A mulher separa os quadrados de tecido para a colcha de retalhos. Um pedaço verde, outro amarelo, quem sabe este vermelho entre os dois. É tão bom compor misturas. Olha o verde: acaso não é resultado da combinação do amarelo e do azul? Primárias, secundárias ou terciárias, as cores todas são filhas do mesmo feixe luminoso que vem do Sol. A artesã redefine a ordem dos retalhos, em busca de novas geometrias, brincando de ser prisma a compor e decompor as cores da colcha. A costura final prenderá cada retalho ao vizinho, fixando um efeito estético. Mas filosofa: mesmo acabada, a colcha multicor poderia ser mergulhada numa potente água sanitária e talvez toda ela voltasse ao tom natural do algodão de antes das tinturas – o branco do feixe solar! Verde, amarelo, vermelho? Tudo ilusão, tudo ocasião.

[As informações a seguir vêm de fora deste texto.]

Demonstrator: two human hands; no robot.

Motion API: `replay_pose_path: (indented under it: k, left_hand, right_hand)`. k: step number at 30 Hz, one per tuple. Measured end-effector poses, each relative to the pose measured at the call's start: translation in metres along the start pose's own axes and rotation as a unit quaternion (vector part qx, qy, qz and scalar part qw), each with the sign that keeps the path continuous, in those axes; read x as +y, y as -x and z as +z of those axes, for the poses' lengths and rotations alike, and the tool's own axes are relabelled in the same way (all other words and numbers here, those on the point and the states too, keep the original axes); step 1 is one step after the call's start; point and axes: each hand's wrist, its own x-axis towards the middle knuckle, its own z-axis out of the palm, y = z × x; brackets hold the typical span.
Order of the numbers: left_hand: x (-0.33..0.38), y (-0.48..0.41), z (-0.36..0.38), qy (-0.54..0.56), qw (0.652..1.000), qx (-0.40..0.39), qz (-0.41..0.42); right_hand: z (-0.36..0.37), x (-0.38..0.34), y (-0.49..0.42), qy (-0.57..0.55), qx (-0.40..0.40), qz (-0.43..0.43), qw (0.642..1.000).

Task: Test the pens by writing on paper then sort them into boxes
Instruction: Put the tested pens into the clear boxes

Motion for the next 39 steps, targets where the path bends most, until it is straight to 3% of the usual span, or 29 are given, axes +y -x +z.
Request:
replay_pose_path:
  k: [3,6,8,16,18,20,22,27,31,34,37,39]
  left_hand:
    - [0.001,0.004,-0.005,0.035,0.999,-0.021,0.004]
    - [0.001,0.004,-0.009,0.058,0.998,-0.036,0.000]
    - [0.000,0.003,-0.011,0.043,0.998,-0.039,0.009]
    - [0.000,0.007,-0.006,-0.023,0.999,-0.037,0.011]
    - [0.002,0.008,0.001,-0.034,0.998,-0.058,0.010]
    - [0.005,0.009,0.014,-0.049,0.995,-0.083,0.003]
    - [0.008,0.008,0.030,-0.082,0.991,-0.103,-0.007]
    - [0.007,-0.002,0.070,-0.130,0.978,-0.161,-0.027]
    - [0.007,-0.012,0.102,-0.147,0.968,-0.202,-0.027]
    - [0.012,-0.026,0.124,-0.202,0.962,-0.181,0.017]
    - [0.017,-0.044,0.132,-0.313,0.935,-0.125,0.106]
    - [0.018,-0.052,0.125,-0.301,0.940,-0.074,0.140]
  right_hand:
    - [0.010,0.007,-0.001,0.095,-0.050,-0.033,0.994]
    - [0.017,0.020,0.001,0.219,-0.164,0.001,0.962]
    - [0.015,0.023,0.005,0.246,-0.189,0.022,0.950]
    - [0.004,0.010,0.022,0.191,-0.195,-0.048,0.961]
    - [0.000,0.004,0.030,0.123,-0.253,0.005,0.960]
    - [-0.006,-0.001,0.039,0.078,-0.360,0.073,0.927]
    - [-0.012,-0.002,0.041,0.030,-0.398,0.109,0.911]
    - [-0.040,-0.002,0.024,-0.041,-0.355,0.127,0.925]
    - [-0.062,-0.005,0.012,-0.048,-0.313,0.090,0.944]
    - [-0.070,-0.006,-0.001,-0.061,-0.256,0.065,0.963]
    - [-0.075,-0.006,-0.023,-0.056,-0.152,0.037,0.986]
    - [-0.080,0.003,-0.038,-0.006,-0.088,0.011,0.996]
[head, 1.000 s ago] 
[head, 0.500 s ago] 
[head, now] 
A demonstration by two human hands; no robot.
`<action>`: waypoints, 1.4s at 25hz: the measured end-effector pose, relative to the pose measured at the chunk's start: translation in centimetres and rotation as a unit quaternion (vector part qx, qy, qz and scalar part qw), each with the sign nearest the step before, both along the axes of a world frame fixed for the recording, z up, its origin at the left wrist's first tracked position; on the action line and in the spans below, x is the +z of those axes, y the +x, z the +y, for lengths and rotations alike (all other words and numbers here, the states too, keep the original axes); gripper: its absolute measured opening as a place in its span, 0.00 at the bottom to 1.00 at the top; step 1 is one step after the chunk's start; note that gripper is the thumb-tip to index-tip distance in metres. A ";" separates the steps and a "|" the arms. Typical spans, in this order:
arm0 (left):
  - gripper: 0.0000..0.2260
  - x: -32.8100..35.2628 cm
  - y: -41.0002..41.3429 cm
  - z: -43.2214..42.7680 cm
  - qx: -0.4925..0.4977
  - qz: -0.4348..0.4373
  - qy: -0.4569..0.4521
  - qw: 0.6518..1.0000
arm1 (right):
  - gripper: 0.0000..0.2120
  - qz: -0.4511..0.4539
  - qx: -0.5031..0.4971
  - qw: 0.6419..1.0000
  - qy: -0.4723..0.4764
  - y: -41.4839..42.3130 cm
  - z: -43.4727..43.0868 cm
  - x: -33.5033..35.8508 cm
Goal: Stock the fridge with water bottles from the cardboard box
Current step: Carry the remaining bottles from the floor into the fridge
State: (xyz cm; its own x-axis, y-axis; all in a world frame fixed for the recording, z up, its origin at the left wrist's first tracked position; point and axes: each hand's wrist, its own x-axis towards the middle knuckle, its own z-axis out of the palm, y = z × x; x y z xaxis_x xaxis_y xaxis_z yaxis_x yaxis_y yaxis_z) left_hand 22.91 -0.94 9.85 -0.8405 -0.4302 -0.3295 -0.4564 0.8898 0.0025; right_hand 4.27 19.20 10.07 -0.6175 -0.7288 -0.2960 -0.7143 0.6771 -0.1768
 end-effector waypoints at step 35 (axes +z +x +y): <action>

A artesã mora numa casa humilde, hoje de alvenaria, mas antes um simples barraco encravado na encosta desmatada, quando uma estreita vereda conduzia ao balneário, lá embaixo, circundando as casas de veraneio e condomínios que se multiplicavam. Outros trabalhadores sem posses, como ela, foram chegando e erguendo seus casebres. Pescadores que tinham vendido suas terras perto da praia, agora sem dinheiro, também chegavam. Não demorou, e o morro virou um presépio de casinhas pendentes, para horror dos condôminos da orla, que se diziam agredidos pela favelização daquele paraíso. Os muros ficaram mais altos, com serpentinas cortantes nas bordas e guaritas de vigilância. A artesã vende suas colchas de retalhos aos turistas. Seus vizinhos também labutam por ali: garçons, cozinheiras, garis, ambulantes. Por conta das chuvas torrenciais, a mulher estará em casa no fatídico dia em que a encosta inteira descerá num rio de lama, soterrando barracos, muros e mansões.
Dali a 50 anos, uma equipe de arqueologia estará a escavar aquele trecho em que a face leste da serra encontra o mar. Exceto pelos condomínios ainda mais fechados, a paisagem estará mudada, sem casebres nem vielas. Um escavador da equipe gritará aos outros quando encontrar um fêmur. Logo avistará mais ossos do esqueleto. O chefe da equipe examinará se há objetos que revelem a época da morte e recolherá cuidadosamente os indícios. Pela datação científica, saberá que os ossos não serão dos habitantes primordiais dali, mas de algum morador ou moradora do morro na época do deslizamento monstruoso. Os restos nada revelarão sobre classe social, cor e sexo da pessoa em questão. As categorias tão definidoras de valor na época do desastre de nada valerão. O arqueólogo, então, pensará no destino comum de todo humano: cores de um mesmo feixe solar na origem, mero adubo na terra ao final.
Sob o enevoado Sol de Peixes de 2023, o cronista aquieta a imaginação. Lembra que Saturno entrará neste signo dia 7 de março, para um percurso de dois anos e meio. Nessa última etapa zodiacal, a da dissolução, o astro das estruturas deve exigir a consciência de nossa unicidade com todas as formas de vida. Pois é ilusória e circunstancial toda separação. Contas bancárias e cores de peles e de bandeiras não mudam o fato de sermos igualmente humanos, capazes de sofrer as mesmas dores. Trancar-se entre muros não nos protege da desordem e da injustiça acolá. Saturno em Peixes quer exaltar o fundamental dom da compaixão – esse fio de amor universal que nos costura a tudo. Para dar um sentido grandioso ao breve milagre da vida. E para fazer jus à divina luz da estrela que nos faz tão únicos quanto semelhantes.